- WHAT THE EXERCISE ASKS: Retype the range from the line holding "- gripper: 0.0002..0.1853" to the last line of the listing, inclusive, exactly as it appears and with nothing else.

───── DATA SHOWN ─────

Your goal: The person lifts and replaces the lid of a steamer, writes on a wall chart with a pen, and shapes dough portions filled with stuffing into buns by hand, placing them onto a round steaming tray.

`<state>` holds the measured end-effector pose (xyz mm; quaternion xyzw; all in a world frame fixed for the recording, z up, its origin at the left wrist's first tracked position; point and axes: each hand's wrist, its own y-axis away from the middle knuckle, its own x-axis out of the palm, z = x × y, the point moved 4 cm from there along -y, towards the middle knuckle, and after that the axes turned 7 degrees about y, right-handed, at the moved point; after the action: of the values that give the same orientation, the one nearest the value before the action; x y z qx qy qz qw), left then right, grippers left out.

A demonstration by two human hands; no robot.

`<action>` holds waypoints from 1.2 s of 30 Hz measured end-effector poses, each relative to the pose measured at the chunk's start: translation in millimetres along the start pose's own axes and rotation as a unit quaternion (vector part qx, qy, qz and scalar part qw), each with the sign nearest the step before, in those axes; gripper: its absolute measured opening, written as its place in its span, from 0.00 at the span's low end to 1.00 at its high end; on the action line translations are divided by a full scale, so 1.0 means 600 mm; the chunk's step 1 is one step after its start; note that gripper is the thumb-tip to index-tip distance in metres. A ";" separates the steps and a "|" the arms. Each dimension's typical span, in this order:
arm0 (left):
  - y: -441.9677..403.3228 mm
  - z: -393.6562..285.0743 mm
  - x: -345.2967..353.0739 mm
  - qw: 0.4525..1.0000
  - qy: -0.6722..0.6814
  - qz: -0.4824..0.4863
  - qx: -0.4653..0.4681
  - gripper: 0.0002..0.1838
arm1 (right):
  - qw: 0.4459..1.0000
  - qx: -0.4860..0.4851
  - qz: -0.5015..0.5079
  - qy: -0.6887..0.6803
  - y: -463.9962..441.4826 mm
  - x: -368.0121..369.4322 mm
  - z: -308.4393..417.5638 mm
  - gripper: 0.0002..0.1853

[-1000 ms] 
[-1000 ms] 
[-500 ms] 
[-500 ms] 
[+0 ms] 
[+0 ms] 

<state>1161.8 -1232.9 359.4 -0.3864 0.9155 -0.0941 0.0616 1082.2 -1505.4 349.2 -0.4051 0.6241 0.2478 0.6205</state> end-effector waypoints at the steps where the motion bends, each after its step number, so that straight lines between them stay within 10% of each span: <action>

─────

- COMPLETED TASK:
  - gripper: 0.0002..0.1853

[-1000 ms] 
[-1000 ms] 
[-500 ms] 
[-500 ms] 
[+0 ms] 
[+0 ms] 

<state>1161.8 -1232.9 359.4 -0.3864 0.9155 -0.0941 0.0616 1082.2 -1505.4 349.2 -0.4051 0.6241 0.2478 0.6205</state> end-effector waypoints at the steps where the motion bends, each after its step number, so that straight lines between them stay within 10% of each span: <action>

The exercise has been answered, and the work is done.